Exercise objective: Copy the listing that follows, line for line, without a single difference.

Source data:
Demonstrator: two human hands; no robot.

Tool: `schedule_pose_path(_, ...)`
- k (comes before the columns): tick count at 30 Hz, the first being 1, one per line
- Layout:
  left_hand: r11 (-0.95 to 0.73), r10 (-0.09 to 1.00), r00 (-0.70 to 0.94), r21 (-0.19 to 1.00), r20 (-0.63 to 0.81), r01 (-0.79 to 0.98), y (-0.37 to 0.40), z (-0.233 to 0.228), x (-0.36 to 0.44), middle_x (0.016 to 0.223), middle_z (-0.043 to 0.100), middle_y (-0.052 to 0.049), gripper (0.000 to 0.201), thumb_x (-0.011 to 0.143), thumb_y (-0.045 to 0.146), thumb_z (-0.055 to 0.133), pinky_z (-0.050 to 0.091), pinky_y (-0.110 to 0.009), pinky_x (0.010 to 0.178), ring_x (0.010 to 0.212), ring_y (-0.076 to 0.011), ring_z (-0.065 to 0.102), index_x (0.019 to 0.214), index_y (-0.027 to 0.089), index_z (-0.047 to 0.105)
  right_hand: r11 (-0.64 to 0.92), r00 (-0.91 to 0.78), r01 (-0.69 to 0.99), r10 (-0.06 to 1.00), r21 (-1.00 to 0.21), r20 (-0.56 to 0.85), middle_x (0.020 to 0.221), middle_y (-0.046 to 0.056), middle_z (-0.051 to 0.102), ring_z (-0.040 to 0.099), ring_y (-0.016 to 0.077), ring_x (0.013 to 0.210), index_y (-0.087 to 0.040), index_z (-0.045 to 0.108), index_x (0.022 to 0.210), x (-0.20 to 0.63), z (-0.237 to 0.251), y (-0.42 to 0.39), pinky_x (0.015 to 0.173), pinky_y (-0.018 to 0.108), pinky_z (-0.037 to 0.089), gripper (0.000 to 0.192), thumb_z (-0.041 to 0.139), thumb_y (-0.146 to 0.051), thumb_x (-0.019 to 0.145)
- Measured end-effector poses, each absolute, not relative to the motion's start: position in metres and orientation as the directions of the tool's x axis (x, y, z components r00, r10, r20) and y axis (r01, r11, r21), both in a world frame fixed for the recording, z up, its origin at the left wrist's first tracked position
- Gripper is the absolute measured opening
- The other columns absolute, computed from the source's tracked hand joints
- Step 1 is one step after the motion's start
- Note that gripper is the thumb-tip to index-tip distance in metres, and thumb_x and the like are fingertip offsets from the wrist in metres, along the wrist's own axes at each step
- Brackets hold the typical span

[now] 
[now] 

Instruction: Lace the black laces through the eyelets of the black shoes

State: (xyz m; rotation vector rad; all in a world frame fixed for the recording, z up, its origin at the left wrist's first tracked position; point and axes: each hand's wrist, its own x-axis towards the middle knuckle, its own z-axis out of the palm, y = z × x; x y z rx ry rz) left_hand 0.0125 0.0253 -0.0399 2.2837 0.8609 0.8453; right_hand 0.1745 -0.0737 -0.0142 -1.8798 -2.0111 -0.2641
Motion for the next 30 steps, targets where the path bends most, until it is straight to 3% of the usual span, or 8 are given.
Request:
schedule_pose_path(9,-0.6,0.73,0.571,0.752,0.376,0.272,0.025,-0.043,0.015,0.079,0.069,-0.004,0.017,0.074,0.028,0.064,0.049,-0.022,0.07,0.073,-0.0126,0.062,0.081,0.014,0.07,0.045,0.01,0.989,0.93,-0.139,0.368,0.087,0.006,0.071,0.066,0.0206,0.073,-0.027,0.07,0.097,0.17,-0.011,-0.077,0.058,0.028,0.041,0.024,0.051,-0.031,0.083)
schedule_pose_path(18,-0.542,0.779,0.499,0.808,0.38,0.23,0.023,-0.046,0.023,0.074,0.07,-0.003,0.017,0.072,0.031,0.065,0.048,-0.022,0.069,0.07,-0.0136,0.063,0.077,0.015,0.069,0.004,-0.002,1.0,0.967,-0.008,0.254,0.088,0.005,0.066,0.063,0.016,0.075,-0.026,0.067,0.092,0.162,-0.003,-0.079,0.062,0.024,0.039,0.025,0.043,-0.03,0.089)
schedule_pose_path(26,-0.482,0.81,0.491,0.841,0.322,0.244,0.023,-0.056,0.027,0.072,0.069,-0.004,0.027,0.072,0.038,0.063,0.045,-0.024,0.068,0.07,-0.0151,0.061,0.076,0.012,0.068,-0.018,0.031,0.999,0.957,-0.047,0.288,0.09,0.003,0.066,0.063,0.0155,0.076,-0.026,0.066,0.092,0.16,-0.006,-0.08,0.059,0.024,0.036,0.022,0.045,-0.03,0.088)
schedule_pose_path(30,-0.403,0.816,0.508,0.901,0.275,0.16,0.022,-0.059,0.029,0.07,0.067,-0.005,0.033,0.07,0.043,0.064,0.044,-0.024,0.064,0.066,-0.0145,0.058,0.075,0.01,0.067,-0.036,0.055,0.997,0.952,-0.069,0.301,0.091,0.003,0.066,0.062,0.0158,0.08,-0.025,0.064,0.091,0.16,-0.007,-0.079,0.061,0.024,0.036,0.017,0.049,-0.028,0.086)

Problem solution:
Demonstrator: two human hands; no robot.

Tool: `schedule_pose_path(_, ...)`
- k (comes before the columns): tick count at 30 Hz, the first being 1, one per line
- Layout:
  left_hand: r11 (-0.95 to 0.73), r10 (-0.09 to 1.00), r00 (-0.70 to 0.94), r21 (-0.19 to 1.00), r20 (-0.63 to 0.81), r01 (-0.79 to 0.98), y (-0.37 to 0.40), z (-0.233 to 0.228), x (-0.36 to 0.44), middle_x (0.016 to 0.223), middle_z (-0.043 to 0.100), middle_y (-0.052 to 0.049), gripper (0.000 to 0.201), thumb_x (-0.011 to 0.143), thumb_y (-0.045 to 0.146), thumb_z (-0.055 to 0.133), pinky_z (-0.050 to 0.091), pinky_y (-0.110 to 0.009), pinky_x (0.010 to 0.178), ring_x (0.010 to 0.212), ring_y (-0.076 to 0.011), ring_z (-0.065 to 0.102), index_x (0.019 to 0.214), index_y (-0.027 to 0.089), index_z (-0.047 to 0.105)
  right_hand: r11 (-0.64 to 0.92), r00 (-0.91 to 0.78), r01 (-0.69 to 0.99), r10 (-0.06 to 1.00), r21 (-1.00 to 0.21), r20 (-0.56 to 0.85), middle_x (0.020 to 0.221), middle_y (-0.046 to 0.056), middle_z (-0.051 to 0.102), ring_z (-0.040 to 0.099), ring_y (-0.016 to 0.077), ring_x (0.013 to 0.210), index_y (-0.087 to 0.040), index_z (-0.045 to 0.108), index_x (0.022 to 0.210), x (-0.20 to 0.63), z (-0.237 to 0.251), y (-0.42 to 0.39), pinky_x (0.015 to 0.173), pinky_y (-0.018 to 0.108), pinky_z (-0.037 to 0.089), gripper (0.000 to 0.192), thumb_z (-0.041 to 0.139), thumb_y (-0.146 to 0.051), thumb_x (-0.019 to 0.145)
- Measured end-effector poses, each absolute, not relative to the motion's start: position in metres and orientation as the directions of the tool's x axis (x, y, z components r00, r10, r20) and y axis (r01, r11, r21), both in a world frame fixed for the recording, z up, its origin at the left wrist's first tracked position
- Gripper is the absolute measured opening
- The other columns absolute, computed from the source's tracked hand joints
- Step 1 is one step after the motion's start
- Note that gripper is the thumb-tip to index-tip distance in metres, and thumb_x and the like are fingertip offsets from the wrist in metres, along the wrist's own axes at each step
- Brackets hold the typical span

[now] 
[now] 

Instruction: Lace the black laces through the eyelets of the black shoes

State: (xyz m; rotation vector rad; all in a world frame fixed for the recording, z up, its origin at the left wrist's first tracked position; point and axes: each hand's wrist, its own x-axis towards the middle knuckle, its own z-axis out of the palm, y = z × x; x y z rx ry rz) left_hand 0.0125 0.0253 -0.0399 2.2837 0.8609 0.8453; right_hand 0.1745 -0.0737 -0.0142 -1.8798 -2.0111 -0.2641
Motion for the next 30 steps, targets where the path bends most, until it is straight to 3% of the usual span, or 8 are given.
Request:
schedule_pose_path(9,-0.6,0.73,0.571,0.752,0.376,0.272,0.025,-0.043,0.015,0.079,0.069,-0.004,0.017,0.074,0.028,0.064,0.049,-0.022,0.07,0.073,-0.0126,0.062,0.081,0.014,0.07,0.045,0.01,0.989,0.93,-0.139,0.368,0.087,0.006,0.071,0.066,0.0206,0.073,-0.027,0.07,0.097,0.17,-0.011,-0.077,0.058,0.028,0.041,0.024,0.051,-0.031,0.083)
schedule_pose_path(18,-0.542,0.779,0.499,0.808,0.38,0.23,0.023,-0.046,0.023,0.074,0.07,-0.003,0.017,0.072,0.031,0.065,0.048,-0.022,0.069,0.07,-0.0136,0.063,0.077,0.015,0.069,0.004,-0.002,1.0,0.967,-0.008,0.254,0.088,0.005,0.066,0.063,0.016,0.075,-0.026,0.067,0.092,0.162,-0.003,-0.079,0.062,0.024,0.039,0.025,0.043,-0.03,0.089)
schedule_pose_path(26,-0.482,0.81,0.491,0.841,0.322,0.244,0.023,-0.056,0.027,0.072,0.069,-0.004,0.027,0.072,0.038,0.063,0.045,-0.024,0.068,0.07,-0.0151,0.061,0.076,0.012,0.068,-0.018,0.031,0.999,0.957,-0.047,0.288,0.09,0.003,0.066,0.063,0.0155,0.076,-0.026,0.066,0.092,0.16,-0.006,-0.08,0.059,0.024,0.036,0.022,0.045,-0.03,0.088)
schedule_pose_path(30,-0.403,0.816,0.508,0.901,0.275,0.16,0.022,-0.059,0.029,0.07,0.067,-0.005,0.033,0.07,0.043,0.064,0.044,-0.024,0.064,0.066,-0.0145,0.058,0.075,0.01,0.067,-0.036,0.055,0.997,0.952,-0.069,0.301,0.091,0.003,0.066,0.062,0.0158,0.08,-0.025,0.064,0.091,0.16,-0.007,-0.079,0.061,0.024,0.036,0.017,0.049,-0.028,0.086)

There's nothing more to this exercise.